TASK STATEMENT:
The listing has to be given again in full and exactly.

GIVEN MATERIAL:

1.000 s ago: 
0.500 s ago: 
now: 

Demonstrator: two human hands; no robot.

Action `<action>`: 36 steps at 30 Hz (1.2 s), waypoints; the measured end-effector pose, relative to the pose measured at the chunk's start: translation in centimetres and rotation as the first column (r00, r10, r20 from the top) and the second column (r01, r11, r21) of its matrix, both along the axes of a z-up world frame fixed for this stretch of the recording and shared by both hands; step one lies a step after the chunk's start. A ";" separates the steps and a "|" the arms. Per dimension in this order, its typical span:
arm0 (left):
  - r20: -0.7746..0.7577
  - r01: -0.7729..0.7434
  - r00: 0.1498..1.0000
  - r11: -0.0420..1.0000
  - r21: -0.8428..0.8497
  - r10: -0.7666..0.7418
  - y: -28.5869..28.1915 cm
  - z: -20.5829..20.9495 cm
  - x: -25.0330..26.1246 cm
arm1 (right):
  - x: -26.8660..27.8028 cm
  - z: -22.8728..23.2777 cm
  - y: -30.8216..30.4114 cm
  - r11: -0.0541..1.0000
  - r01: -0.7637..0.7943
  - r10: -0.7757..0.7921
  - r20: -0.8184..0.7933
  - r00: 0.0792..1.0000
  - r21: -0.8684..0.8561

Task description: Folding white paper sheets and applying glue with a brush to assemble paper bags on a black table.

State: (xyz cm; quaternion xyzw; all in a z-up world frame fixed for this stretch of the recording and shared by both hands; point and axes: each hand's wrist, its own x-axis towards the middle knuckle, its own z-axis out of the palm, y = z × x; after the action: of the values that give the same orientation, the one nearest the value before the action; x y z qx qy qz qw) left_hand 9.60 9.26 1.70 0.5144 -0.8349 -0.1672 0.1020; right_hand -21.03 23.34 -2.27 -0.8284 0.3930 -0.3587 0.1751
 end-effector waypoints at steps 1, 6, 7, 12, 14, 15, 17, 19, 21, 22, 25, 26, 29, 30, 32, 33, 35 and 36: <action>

EXPECTED ANSWER:
1.000 s ago: 
0.500 s ago: 
now: 

Demonstrator: two human hands; no robot.

Action `<action>`: 36 steps at 30 Hz (1.2 s), waypoints; the measured end-effector pose, relative to the pose measured at the chunk's start: translation in centimetres and rotation as the first column (r00, r10, r20 from the top) and the second column (r01, r11, r21) of its matrix, both along the axes of a z-up world frame fixed for this stretch of the recording and shared by both hands; step one lies a step after the chunk's start. A ";" separates the steps and a "|" the arms. Per dimension in this order, its typical span:
arm0 (left):
  - r20: -0.7746..0.7577
  - r01: -0.7729..0.7434
  - r00: 0.1498..1.0000
  - r11: -0.0420..1.0000
  - r21: -0.8428..0.8497
  - r10: -0.7666..0.7418
  - y: -28.5869..28.1915 cm
  - z: -20.5829..20.9495 cm
  - x: -25.0330..26.1246 cm
arm1 (right):
  - x: -26.8660..27.8028 cm
  - z: -22.8728..23.2777 cm
  - y: -30.8216..30.4114 cm
  - r11: -0.0541..1.0000
  - r01: -0.7637..0.7943
  - r10: -0.7757..0.7921
  - r20: -0.8184..0.7933
  - r00: 0.0792..1.0000
  - r21: -0.8684..0.8561

Task description: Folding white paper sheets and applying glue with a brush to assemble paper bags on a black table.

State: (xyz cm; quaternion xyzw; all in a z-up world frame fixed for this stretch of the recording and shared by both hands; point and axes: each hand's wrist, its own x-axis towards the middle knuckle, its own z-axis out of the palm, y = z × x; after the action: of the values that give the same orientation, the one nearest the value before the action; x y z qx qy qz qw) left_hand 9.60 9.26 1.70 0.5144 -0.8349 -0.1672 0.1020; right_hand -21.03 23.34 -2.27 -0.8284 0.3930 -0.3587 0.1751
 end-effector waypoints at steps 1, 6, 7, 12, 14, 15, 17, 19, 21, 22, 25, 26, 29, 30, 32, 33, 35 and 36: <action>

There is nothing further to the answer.